Il y a des morceaux qui ne cherchent pas à remplir l’espace mais à le traverser. Instant Transmission appartient à cette catégorie rare : une chanson qui avance en apesanteur, portée par l’idée même de distance. Mike Dubb revient après un silence assumé avec un titre qui sonne comme une connexion retrouvée, fragile, presque tremblante, entre deux solitudes branchées sur le même courant émotionnel.
Le morceau s’ouvre sur une sensation de flottement. Rien de brutal, rien de démonstratif. La prod installe un climat futuriste mais chaleureux, quelque part entre dancehall digital et R&B nocturne, avec ce tempo qui ne presse jamais l’émotion. Ici, le groove ne sert pas à faire danser à tout prix, il sert à maintenir le lien. Chaque pulsation agit comme un battement de cœur artificiel, régulier, rassurant, pendant que la voix cherche son chemin.
L’autotune n’est pas un masque, mais un langage. Chez Mike Dubb, il devient une extension du sentiment, une manière de dire ce qui serait trop nu sans filtre. La voix glisse, se plie, se répète, comme un message qui se déforme légèrement à force d’être rejoué dans la tête. Quand le hook arrive, tardivement, il ne frappe pas : il enveloppe. On comprend alors que Instant Transmission n’est pas construit pour l’instantanéité, malgré son titre, mais pour la rémanence. Le morceau reste, s’accroche, revient hanter les silences après l’écoute.
Ce qui frappe, c’est cette façon de mêler une esthétique futuriste à une émotion profondément archaïque. Le thème est simple, presque universel : aimer à distance, attendre, projeter. Pourtant, rien n’est banal. La production évoque des îles numériques, des nuits éclairées par des écrans plutôt que par des étoiles. On pense à cette génération pour qui l’intimité passe par des messages vocaux, des appels interrompus, des promesses suspendues dans le cloud.
Mike Dubb ne force jamais le pathos. Il préfère suggérer, laisser des espaces, accepter le vide comme partie intégrante du récit. Instant Transmission fonctionne justement parce qu’il ne cherche pas à résoudre la tension qu’il installe.
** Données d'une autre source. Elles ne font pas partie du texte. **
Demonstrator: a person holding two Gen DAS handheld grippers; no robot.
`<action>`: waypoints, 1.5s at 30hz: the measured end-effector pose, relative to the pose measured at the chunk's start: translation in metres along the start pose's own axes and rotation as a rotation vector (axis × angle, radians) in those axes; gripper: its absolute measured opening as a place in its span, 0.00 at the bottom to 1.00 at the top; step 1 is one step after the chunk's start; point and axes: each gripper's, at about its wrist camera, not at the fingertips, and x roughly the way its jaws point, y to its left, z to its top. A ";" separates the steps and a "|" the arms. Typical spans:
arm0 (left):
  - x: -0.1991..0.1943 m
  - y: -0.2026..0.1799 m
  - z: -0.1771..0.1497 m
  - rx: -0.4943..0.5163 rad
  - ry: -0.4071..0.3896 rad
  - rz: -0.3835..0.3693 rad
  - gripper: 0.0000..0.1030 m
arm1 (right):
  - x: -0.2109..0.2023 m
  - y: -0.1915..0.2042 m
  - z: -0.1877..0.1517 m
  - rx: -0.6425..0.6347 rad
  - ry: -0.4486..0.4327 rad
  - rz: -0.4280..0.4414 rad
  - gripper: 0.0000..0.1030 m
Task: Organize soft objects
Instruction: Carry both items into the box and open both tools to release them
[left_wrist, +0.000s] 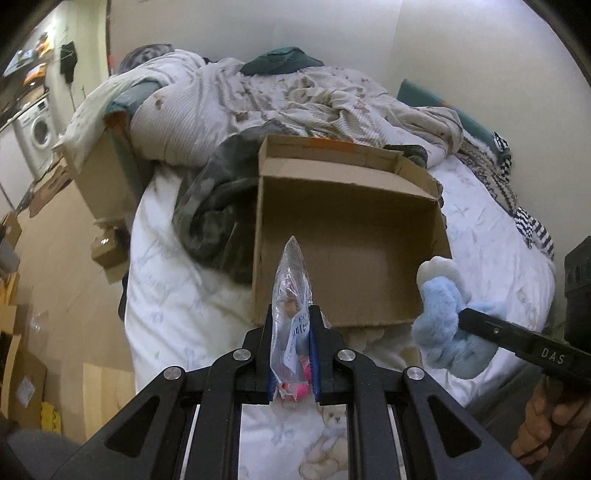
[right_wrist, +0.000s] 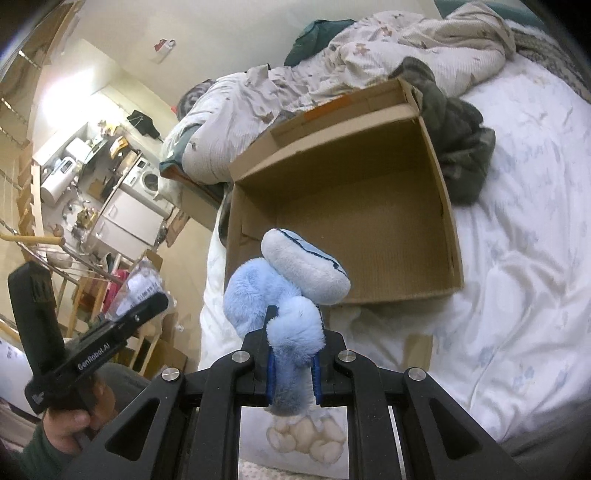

L’amour ici n’est ni triomphant ni tragique : il est en attente. Et cette attente devient la matière même du morceau.
Dans le paysage actuel, saturé de titres calibrés pour l’impact immédiat, Instant Transmission fait le choix inverse. Il s’écoute tard, seul, quand le monde ralentit enfin. Un titre qui ne crie pas pour exister, mais qui murmure assez longtemps pour s’imposer. Mike Dubb signe un retour discret mais précis, avec une chanson qui transforme la distance en texture sonore et le manque en vibration continue. Une transmission lente, mais durable.